_EXERCISE MATERIALS_
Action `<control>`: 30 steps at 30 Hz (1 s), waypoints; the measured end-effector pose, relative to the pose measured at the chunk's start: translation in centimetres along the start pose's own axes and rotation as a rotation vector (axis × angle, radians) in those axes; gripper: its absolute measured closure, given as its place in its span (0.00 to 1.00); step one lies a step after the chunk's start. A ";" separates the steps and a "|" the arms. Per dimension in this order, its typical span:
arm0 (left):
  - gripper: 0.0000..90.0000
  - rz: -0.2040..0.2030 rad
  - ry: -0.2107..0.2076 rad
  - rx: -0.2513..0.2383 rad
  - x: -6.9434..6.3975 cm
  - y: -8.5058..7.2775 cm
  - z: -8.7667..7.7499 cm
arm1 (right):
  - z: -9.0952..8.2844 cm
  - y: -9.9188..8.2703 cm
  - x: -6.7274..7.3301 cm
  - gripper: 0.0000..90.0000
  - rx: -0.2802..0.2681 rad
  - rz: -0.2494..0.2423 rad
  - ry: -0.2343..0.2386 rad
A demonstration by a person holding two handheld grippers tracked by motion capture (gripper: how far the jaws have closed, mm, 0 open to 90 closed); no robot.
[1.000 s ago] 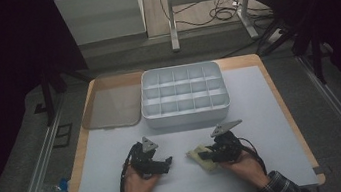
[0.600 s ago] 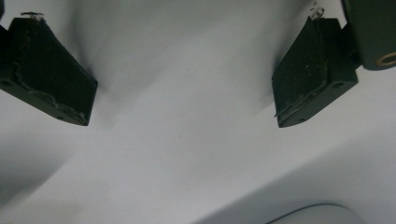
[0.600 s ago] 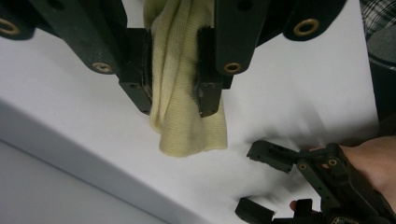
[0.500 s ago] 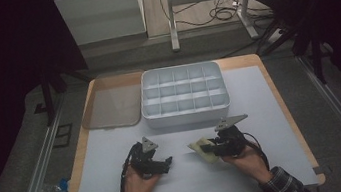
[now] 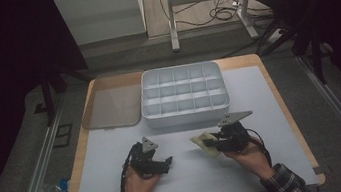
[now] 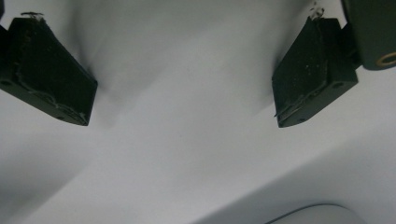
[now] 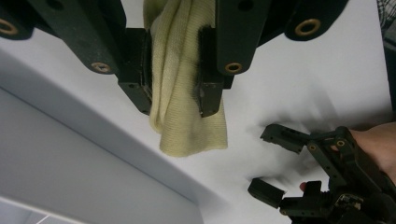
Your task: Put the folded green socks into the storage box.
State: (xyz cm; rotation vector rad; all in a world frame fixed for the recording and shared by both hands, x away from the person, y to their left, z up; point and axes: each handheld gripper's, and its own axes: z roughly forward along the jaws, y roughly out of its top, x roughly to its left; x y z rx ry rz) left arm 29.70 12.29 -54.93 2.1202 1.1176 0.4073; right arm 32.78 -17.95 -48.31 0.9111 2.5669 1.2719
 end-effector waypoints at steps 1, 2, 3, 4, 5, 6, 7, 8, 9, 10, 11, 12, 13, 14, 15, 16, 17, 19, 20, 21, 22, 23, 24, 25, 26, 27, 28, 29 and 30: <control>0.07 0.000 0.000 0.000 0.0 0.0 0.0 | -0.1 0.0 -0.1 0.79 -0.003 -0.003 -0.001; 0.07 0.000 0.000 0.000 0.0 0.0 0.0 | -0.1 0.1 -0.2 0.79 -0.009 -0.002 -0.005; 0.07 0.000 0.000 0.000 0.0 0.0 0.0 | -0.2 0.1 -0.2 0.79 -0.010 -0.001 -0.008; 0.07 0.000 0.001 0.000 0.0 0.0 0.0 | -0.3 0.1 -0.3 0.79 -0.011 -0.001 -0.009; 0.07 0.000 0.000 0.000 0.0 0.0 0.0 | -0.4 0.2 -0.4 0.79 -0.011 -0.001 -0.014; 0.07 0.000 0.001 0.000 0.0 0.0 0.0 | -0.4 0.3 -0.4 0.79 -0.015 -0.005 -0.018; 0.07 0.000 0.000 0.000 0.0 0.0 0.0 | -0.6 0.3 -0.5 0.79 -0.015 -0.002 -0.020; 0.07 0.000 0.000 0.000 0.0 0.0 0.0 | -0.7 0.4 -0.5 0.79 -0.019 -0.005 -0.025; 0.07 0.001 0.000 0.000 0.0 0.0 0.0 | -0.7 0.5 -0.6 0.79 -0.021 -0.005 -0.026; 0.07 0.001 0.000 0.000 0.0 0.0 0.0 | -0.9 0.6 -0.7 0.79 -0.025 -0.009 -0.032; 0.07 0.001 0.000 0.000 0.0 0.0 0.0 | -1.0 0.7 -0.7 0.79 -0.030 -0.007 -0.034; 0.07 0.001 0.000 0.000 0.0 0.0 0.0 | -1.2 0.8 -0.8 0.79 -0.033 -0.010 -0.038; 0.07 0.001 0.000 0.000 0.0 0.0 0.0 | -1.3 0.9 -0.9 0.79 -0.037 -0.010 -0.042; 0.07 0.001 0.000 0.000 0.0 0.0 0.0 | -1.4 1.0 -0.9 0.79 -0.039 -0.010 -0.045; 0.07 0.001 0.000 0.000 0.0 0.0 0.0 | -1.5 1.0 -1.0 0.79 -0.041 -0.011 -0.047; 0.07 0.002 0.000 0.000 0.0 0.0 0.0 | -1.6 1.2 -1.1 0.79 -0.045 -0.014 -0.054; 0.07 0.002 0.001 0.000 0.0 0.0 0.0 | -1.7 1.3 -1.2 0.79 -0.048 -0.014 -0.057; 0.07 0.004 0.001 0.000 0.0 0.0 0.0 | -1.9 1.4 -1.3 0.79 -0.049 -0.015 -0.063; 0.07 0.004 0.001 0.000 0.0 0.0 0.0 | -2.0 1.5 -1.4 0.79 -0.052 -0.013 -0.065; 0.07 0.004 0.001 0.000 0.0 0.0 0.0 | -2.1 1.6 -1.5 0.79 -0.055 -0.014 -0.069; 0.07 0.004 0.001 0.000 0.0 0.0 0.0 | -2.1 1.6 -1.6 0.79 -0.056 -0.013 -0.072; 0.07 0.004 0.001 0.000 0.0 0.0 0.0 | -2.2 1.7 -1.6 0.79 -0.056 -0.014 -0.074; 0.07 0.004 0.001 0.000 0.0 0.0 0.0 | -2.3 1.8 -1.7 0.79 -0.059 -0.014 -0.075; 0.07 0.004 0.001 0.000 0.0 0.0 0.0 | -2.4 1.9 -1.8 0.79 -0.059 -0.014 -0.077; 0.07 0.004 0.001 0.000 0.0 0.0 0.0 | -2.4 1.9 -1.8 0.79 -0.060 -0.013 -0.079; 0.07 0.004 0.001 0.000 0.0 0.0 0.0 | -2.5 2.0 -1.9 0.79 -0.062 -0.015 -0.080; 0.07 0.004 0.001 0.000 0.0 0.0 0.0 | -2.6 2.1 -1.9 0.79 -0.064 -0.016 -0.082; 0.07 0.004 0.001 0.000 0.0 0.0 0.0 | -2.7 2.2 -2.0 0.79 -0.063 -0.017 -0.085; 0.07 0.004 0.001 0.000 0.0 0.0 0.0 | -2.7 2.3 -2.0 0.79 -0.065 -0.018 -0.087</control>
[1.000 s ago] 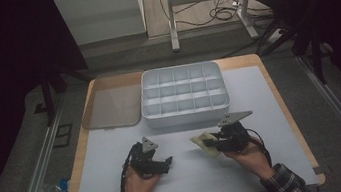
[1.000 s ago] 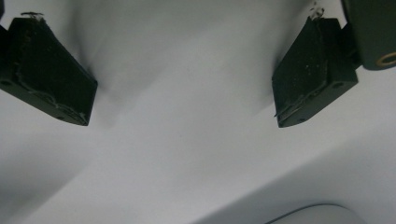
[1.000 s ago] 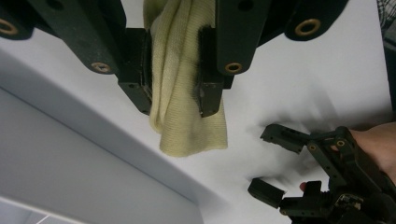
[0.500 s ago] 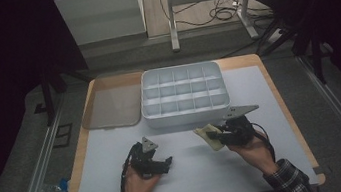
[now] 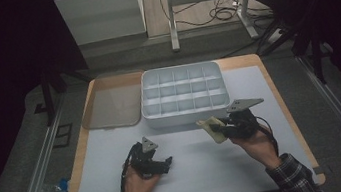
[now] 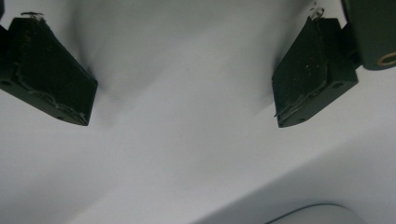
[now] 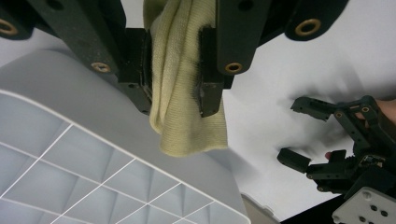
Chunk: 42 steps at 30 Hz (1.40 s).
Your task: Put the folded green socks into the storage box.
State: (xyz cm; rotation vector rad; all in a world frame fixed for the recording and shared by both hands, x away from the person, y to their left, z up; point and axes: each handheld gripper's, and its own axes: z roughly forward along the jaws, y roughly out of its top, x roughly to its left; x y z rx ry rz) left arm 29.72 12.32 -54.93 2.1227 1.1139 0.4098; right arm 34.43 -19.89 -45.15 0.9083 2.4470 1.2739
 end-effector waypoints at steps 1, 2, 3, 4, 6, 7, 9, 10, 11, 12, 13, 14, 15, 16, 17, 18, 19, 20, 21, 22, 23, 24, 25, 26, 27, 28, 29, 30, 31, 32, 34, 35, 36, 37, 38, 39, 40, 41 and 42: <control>0.07 0.000 0.001 0.000 0.0 0.0 0.0 | -0.1 0.1 -0.1 0.79 -0.001 0.000 -0.002; 0.07 0.000 0.001 0.000 0.0 0.0 0.0 | -0.1 0.2 -0.2 0.79 -0.005 -0.002 -0.003; 0.07 0.001 0.000 0.000 0.0 0.0 0.0 | -0.2 0.3 -0.2 0.79 -0.006 0.001 -0.004; 0.07 0.000 0.000 0.000 0.0 0.0 0.0 | -0.3 0.4 -0.3 0.79 -0.008 0.001 -0.007; 0.07 0.000 0.000 0.000 0.0 0.0 0.0 | -0.4 0.6 -0.4 0.79 -0.011 0.003 -0.009; 0.07 0.001 -0.001 0.000 0.0 0.0 0.0 | -0.5 0.7 -0.5 0.79 -0.015 0.002 -0.012; 0.07 0.001 -0.001 0.001 0.0 0.0 0.0 | -0.7 1.0 -0.7 0.79 -0.018 0.000 -0.019; 0.07 0.001 -0.001 0.001 0.0 0.0 0.0 | -0.8 1.2 -0.8 0.79 -0.023 0.001 -0.020; 0.07 0.001 -0.001 0.001 0.0 0.0 0.0 | -0.9 1.4 -0.9 0.79 -0.025 0.001 -0.023; 0.07 0.001 -0.001 0.001 0.0 0.0 0.0 | -1.0 1.5 -0.9 0.79 -0.027 0.002 -0.026; 0.07 0.001 -0.001 0.001 0.0 0.0 0.0 | -1.0 1.7 -1.0 0.79 -0.027 0.001 -0.028; 0.07 0.000 -0.001 0.001 0.0 0.0 0.0 | -1.0 1.8 -1.1 0.79 -0.030 -0.001 -0.031; 0.07 0.001 -0.001 0.001 0.0 0.0 0.0 | -1.1 1.9 -1.2 0.79 -0.030 0.000 -0.033; 0.07 0.000 -0.001 0.000 0.0 0.0 0.0 | -1.0 2.0 -1.3 0.79 -0.030 0.000 -0.038; 0.07 0.000 -0.002 0.000 0.0 0.0 0.0 | -1.0 2.1 -1.4 0.79 -0.030 -0.001 -0.042; 0.07 0.000 -0.001 0.000 0.0 0.0 0.0 | -1.0 2.2 -1.6 0.79 -0.033 0.000 -0.048; 0.07 -0.001 -0.001 0.000 0.0 0.0 0.0 | -1.0 2.3 -1.7 0.79 -0.034 0.002 -0.051; 0.07 -0.001 -0.001 0.000 0.0 0.0 0.0 | -1.0 2.4 -1.8 0.79 -0.036 0.004 -0.055; 0.07 -0.001 -0.001 0.000 0.0 0.0 0.0 | -1.0 2.5 -2.0 0.79 -0.040 0.005 -0.060; 0.07 -0.001 -0.001 0.000 0.0 0.0 0.0 | -0.9 2.6 -2.1 0.79 -0.042 0.006 -0.064; 0.07 -0.001 -0.001 0.000 0.0 0.0 0.0 | -0.9 2.8 -2.2 0.79 -0.043 0.005 -0.070; 0.07 -0.001 -0.001 0.000 0.0 0.0 0.0 | -0.9 2.9 -2.4 0.79 -0.046 0.007 -0.073; 0.07 -0.002 -0.001 0.000 0.0 0.0 0.0 | -0.9 3.0 -2.5 0.79 -0.047 0.009 -0.077; 0.07 -0.001 -0.001 0.000 0.0 0.0 0.0 | -0.8 3.1 -2.6 0.79 -0.048 0.009 -0.080; 0.07 -0.002 -0.001 0.000 0.0 0.0 0.0 | -0.8 3.2 -2.7 0.79 -0.049 0.009 -0.084; 0.07 -0.002 -0.001 0.000 0.0 0.0 0.0 | -0.7 3.2 -2.9 0.79 -0.050 0.007 -0.089; 0.07 -0.002 -0.001 0.000 0.0 0.0 0.0 | -0.6 3.3 -3.0 0.79 -0.049 0.007 -0.094; 0.07 -0.002 -0.001 0.000 0.0 0.0 0.0 | -0.6 3.3 -3.1 0.79 -0.049 0.005 -0.100; 0.07 -0.002 -0.001 0.000 0.0 0.0 0.0 | -0.5 3.4 -3.3 0.79 -0.050 0.008 -0.103; 0.07 -0.002 -0.001 0.000 0.0 0.0 0.0 | -0.5 3.4 -3.5 0.79 -0.051 0.009 -0.109; 0.07 0.000 -0.002 0.002 0.0 0.0 0.0 | -0.4 3.5 -3.9 0.79 -0.055 0.016 -0.120; 0.07 0.001 -0.002 0.003 0.0 0.0 0.0 | -0.4 3.5 -4.0 0.79 -0.056 0.018 -0.124; 0.07 0.001 -0.002 0.003 0.0 0.0 0.0 | -0.4 3.6 -4.2 0.79 -0.058 0.021 -0.130; 0.07 0.000 -0.002 0.002 0.0 0.0 0.0 | -0.4 3.7 -4.4 0.79 -0.060 0.023 -0.133; 0.07 -0.001 -0.002 0.003 0.0 0.0 0.0 | -0.4 3.7 -4.5 0.79 -0.063 0.025 -0.136; 0.07 -0.001 -0.002 0.003 0.0 0.0 0.0 | -0.4 3.8 -4.7 0.79 -0.065 0.025 -0.142; 0.07 -0.001 -0.002 0.003 0.0 0.0 0.0 | -0.4 3.9 -4.8 0.79 -0.069 0.026 -0.147; 0.07 -0.001 -0.003 0.003 0.0 0.0 0.0 | -0.3 4.0 -4.9 0.79 -0.071 0.026 -0.153; 0.07 0.001 -0.002 0.003 0.0 0.0 0.0 | -0.3 4.1 -5.1 0.79 -0.072 0.025 -0.159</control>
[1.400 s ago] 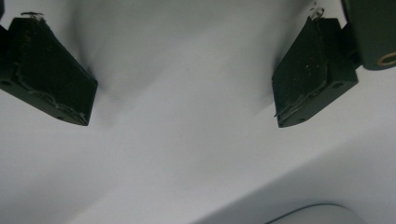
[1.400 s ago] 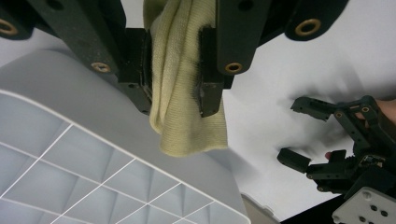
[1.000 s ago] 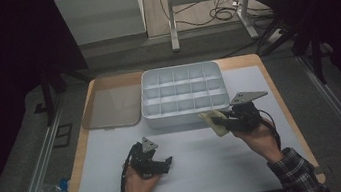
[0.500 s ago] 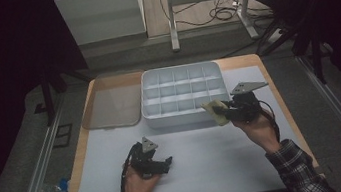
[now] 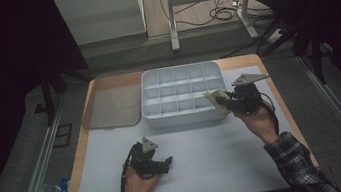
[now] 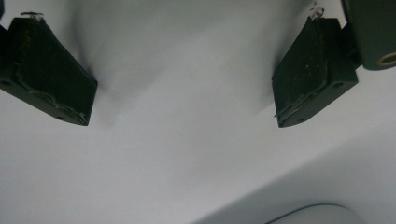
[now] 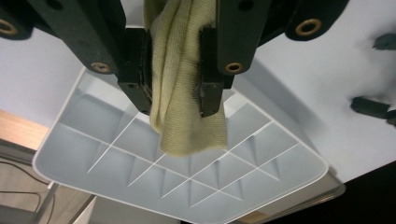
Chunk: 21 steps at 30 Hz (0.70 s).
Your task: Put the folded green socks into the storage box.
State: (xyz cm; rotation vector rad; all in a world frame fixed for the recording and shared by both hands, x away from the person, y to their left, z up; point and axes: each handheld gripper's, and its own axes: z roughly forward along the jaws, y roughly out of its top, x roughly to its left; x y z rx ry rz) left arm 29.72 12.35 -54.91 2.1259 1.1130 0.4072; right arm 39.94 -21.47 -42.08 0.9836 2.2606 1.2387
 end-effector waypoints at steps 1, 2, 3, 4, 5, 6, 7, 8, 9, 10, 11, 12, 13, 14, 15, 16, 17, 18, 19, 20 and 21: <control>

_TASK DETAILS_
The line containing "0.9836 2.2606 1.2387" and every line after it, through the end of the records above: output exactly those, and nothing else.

_RESPONSE TO THE TASK_
State: (xyz cm; rotation vector rad; all in a world frame fixed for the recording and shared by both hands, x away from the person, y to their left, z up; point and axes: each handheld gripper's, and its own axes: z roughly forward along the jaws, y roughly out of its top, x roughly to its left; x y z rx ry rz) left arm 29.72 12.35 -54.91 2.1259 1.1130 0.4072; right arm 39.94 -21.47 -42.08 0.9836 2.2606 1.2387
 end-effector waypoints at steps 1, 2, 3, 4, 5, 6, 7, 8, 9, 10, 11, 12, 13, 14, 15, 16, 17, 18, 19, 20 and 21: <control>

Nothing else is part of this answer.